In the material below, the line holding "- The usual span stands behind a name" and every line after it should be reproduced exactly, please, with pictures omitted.
- - -
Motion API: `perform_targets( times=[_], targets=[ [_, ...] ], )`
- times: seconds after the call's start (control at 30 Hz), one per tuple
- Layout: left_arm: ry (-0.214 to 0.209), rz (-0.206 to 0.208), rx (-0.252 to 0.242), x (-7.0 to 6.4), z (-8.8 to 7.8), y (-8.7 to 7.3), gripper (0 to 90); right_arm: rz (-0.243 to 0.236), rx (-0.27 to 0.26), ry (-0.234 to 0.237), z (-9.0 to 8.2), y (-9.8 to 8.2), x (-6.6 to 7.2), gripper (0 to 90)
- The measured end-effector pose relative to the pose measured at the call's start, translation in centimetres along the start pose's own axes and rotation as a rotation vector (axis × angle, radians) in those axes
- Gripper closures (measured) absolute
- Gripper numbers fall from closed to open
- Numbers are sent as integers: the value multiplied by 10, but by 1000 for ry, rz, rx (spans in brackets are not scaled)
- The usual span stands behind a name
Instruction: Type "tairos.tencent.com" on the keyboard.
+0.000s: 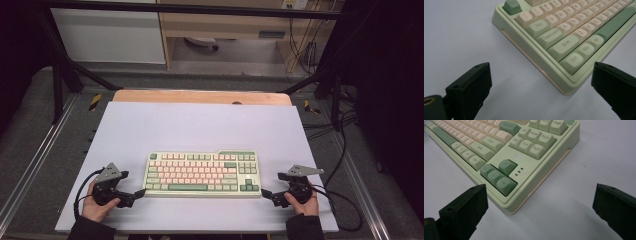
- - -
(ANSWER TO THE EXERCISE)
- The usual span stands behind a name
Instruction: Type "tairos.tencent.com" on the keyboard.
+0.000s: 

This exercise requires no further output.